Below are lines of data; restate word for word those running from the line containing "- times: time" to the line containing "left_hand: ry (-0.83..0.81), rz", inclusive, and no others.
--
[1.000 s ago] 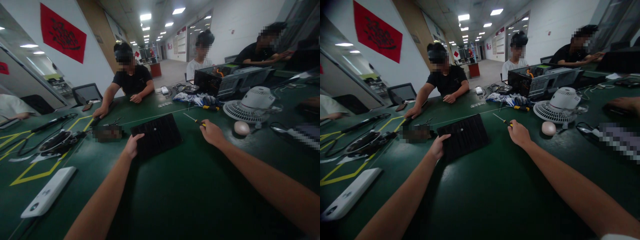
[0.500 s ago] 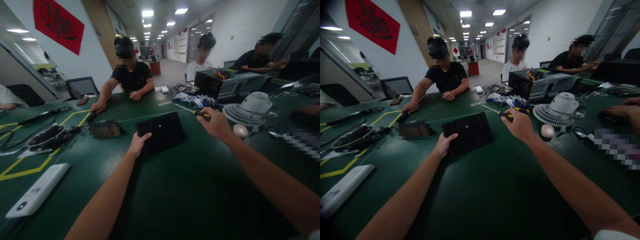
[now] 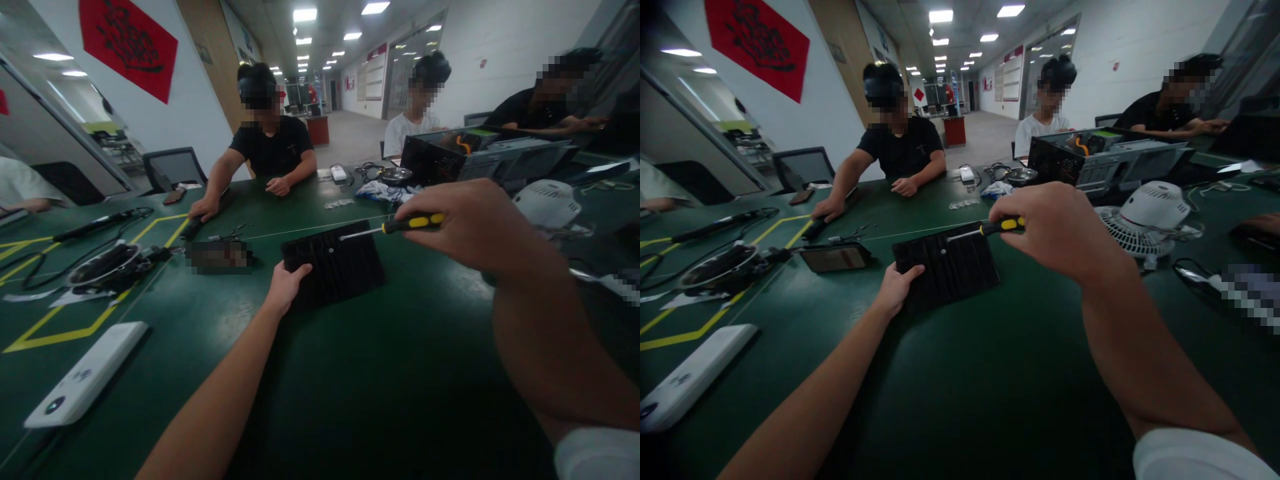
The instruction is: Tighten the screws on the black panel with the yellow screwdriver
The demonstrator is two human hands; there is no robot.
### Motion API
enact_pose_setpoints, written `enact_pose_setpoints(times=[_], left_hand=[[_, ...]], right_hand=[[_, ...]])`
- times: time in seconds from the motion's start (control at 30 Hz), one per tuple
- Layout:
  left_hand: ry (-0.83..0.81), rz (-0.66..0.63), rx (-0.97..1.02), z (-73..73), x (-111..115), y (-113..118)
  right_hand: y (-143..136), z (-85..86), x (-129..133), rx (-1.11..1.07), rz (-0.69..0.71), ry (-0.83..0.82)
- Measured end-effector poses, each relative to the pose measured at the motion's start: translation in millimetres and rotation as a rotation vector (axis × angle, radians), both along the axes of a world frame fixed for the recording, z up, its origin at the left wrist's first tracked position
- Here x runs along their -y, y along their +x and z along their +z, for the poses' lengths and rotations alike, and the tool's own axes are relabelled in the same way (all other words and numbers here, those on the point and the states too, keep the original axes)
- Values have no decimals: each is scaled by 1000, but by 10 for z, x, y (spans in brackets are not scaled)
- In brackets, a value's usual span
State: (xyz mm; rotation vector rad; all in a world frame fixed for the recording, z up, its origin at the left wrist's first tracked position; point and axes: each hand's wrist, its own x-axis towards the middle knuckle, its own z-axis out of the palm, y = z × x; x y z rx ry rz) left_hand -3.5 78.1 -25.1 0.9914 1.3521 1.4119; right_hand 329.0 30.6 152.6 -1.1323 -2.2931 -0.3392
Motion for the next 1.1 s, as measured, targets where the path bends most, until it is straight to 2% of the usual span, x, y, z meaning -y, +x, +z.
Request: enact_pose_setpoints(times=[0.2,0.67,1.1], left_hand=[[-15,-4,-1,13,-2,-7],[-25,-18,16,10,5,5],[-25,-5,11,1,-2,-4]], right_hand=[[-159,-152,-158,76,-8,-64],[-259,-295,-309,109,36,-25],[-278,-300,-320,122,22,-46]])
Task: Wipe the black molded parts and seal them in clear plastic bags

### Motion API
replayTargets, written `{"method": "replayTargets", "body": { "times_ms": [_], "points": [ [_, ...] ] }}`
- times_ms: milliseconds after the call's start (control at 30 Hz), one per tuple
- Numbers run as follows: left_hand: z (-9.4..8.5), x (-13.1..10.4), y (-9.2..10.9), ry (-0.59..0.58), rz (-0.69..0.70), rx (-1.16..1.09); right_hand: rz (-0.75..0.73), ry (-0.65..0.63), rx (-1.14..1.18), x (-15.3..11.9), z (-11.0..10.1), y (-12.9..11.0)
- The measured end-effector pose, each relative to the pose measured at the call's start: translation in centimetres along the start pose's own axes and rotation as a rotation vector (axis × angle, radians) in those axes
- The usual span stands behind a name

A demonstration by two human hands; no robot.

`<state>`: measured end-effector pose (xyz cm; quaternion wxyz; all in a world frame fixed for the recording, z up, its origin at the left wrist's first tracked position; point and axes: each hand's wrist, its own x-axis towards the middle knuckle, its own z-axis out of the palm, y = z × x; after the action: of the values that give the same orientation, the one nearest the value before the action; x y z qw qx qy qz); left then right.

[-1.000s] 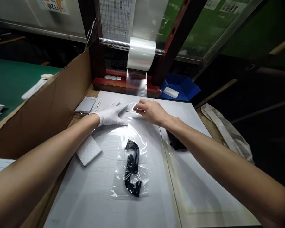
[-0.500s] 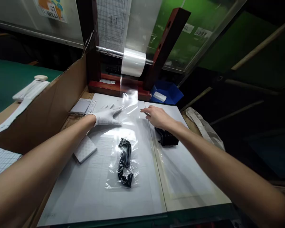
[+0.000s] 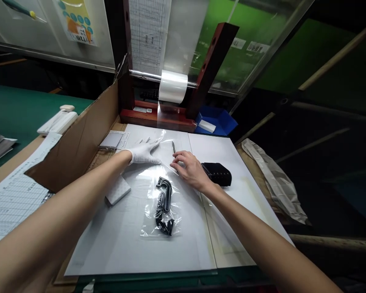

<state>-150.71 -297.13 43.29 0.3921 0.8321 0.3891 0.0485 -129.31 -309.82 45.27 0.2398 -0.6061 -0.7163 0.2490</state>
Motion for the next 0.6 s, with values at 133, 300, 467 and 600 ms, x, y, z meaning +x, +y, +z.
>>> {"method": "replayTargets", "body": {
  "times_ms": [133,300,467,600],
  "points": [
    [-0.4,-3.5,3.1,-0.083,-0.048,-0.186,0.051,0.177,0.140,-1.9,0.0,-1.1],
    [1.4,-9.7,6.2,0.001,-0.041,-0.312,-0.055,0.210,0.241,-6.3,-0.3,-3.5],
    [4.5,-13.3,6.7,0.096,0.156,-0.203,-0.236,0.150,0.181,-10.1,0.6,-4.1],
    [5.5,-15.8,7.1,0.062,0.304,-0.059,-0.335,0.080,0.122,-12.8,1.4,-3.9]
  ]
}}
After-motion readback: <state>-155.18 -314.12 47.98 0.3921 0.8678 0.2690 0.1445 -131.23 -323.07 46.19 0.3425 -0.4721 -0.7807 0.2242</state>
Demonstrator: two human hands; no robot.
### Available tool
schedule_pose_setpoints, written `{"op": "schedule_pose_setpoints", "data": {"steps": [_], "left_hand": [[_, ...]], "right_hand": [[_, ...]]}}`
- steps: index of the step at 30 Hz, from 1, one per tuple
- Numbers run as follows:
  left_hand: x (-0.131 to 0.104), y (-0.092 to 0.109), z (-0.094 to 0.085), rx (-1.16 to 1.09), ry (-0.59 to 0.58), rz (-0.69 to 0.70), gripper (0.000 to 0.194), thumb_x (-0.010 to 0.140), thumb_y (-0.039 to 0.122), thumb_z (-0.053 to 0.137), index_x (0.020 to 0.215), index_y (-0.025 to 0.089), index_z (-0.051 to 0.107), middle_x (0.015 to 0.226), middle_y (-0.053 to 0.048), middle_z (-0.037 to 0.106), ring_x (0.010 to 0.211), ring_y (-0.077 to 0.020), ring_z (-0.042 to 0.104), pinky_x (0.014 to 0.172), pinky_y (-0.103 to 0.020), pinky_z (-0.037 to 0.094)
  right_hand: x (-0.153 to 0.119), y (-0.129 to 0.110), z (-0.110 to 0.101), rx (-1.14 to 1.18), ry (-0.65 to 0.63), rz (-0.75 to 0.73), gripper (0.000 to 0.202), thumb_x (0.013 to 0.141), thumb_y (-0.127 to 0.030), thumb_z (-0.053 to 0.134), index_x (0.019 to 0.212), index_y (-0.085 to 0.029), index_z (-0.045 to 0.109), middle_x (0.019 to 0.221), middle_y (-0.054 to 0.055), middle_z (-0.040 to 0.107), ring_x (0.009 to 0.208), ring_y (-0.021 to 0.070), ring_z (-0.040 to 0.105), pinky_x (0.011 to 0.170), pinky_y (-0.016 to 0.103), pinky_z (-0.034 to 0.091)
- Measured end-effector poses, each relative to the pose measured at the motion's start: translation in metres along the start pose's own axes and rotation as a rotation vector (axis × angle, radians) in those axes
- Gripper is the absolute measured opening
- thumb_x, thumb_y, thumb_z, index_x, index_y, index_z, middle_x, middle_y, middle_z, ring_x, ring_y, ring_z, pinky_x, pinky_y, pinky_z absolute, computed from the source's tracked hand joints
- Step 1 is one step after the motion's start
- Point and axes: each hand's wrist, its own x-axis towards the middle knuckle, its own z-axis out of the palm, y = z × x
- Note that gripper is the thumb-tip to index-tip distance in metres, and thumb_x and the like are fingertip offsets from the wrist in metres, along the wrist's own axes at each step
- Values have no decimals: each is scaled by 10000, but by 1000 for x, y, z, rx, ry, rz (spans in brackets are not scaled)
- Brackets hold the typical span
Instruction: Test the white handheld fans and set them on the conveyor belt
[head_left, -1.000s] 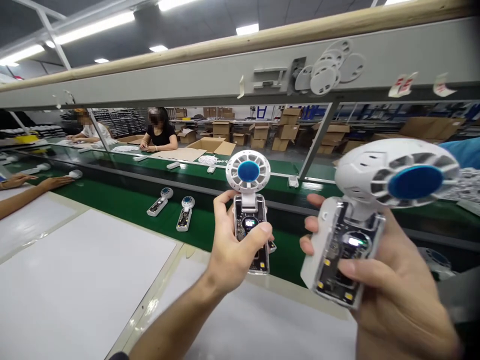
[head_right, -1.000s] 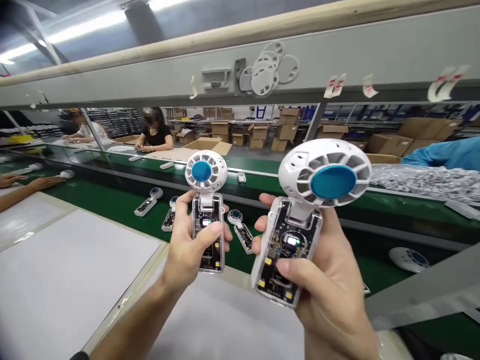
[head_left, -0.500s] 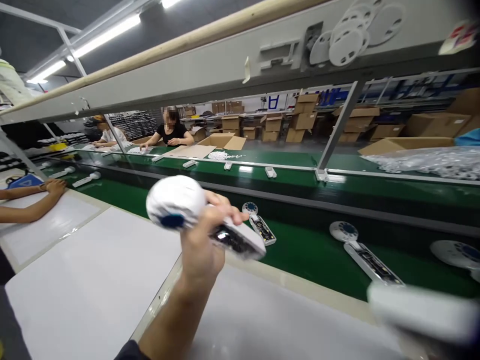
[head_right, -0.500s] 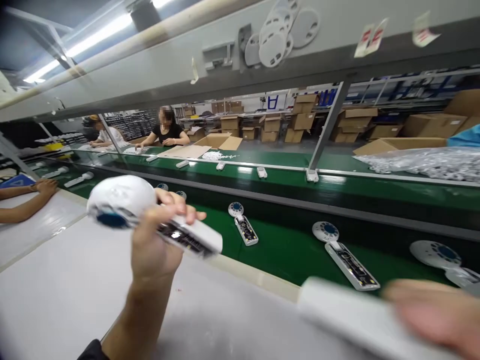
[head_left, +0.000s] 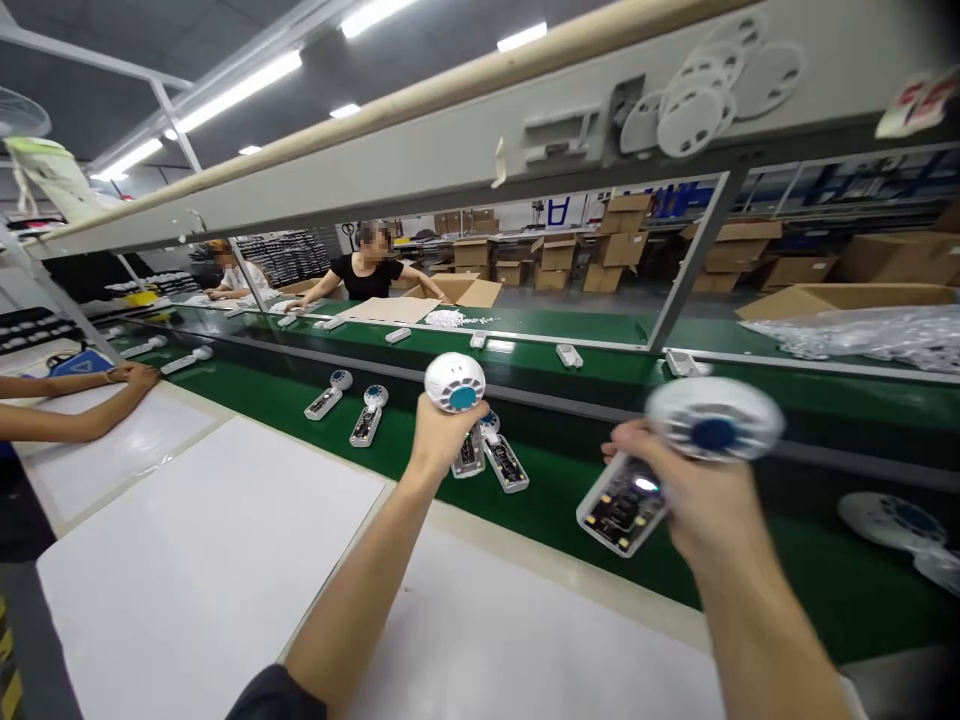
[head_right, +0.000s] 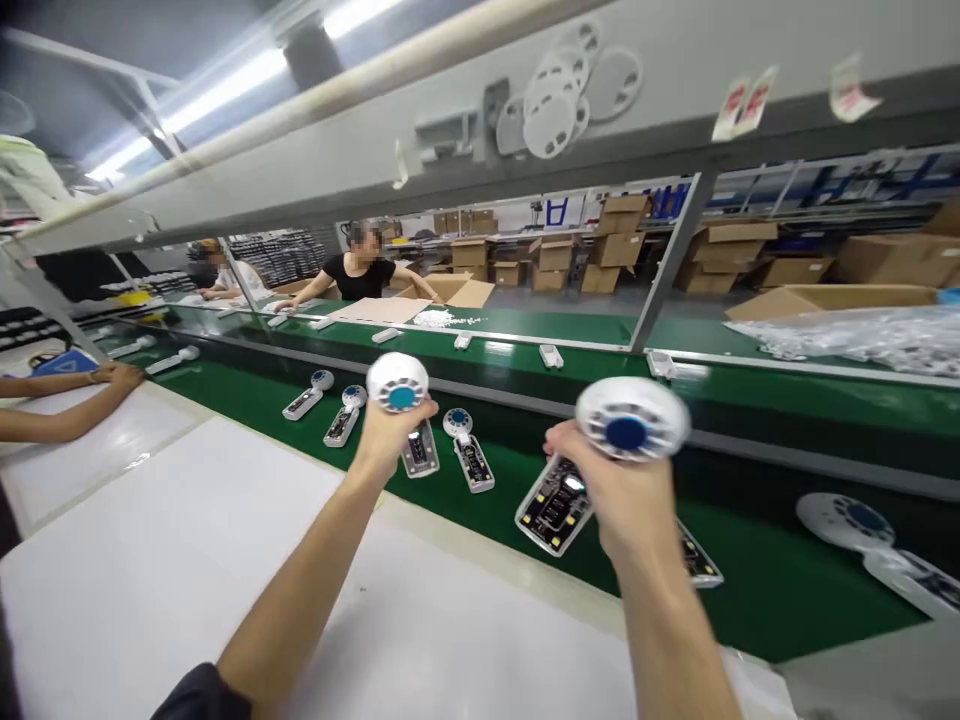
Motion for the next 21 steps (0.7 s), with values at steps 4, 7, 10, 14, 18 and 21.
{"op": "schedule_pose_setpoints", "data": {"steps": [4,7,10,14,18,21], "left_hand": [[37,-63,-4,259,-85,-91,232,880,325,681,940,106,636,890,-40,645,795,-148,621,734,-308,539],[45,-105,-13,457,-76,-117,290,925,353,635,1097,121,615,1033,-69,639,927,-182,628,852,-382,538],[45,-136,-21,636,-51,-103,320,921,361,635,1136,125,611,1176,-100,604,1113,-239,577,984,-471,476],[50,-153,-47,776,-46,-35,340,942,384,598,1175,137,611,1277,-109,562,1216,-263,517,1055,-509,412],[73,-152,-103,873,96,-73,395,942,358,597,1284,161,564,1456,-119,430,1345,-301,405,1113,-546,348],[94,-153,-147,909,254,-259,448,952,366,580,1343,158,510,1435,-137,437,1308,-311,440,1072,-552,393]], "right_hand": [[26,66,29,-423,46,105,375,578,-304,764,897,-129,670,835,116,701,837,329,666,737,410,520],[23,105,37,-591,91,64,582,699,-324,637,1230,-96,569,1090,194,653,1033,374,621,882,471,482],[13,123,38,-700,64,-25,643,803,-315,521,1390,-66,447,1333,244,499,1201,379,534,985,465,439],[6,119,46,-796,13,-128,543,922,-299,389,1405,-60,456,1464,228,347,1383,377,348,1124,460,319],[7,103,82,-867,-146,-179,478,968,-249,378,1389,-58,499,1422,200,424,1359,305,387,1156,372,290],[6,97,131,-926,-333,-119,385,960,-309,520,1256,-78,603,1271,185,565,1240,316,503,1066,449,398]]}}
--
*Written answer*:
- times: time in seconds from the motion's start (control at 30 Hz), one per tuple
- Layout:
  left_hand: ry (-0.83..0.81), rz (-0.66..0.63), rx (-0.97..1.02), z (-73..73), x (-111..115), y (-113..118)

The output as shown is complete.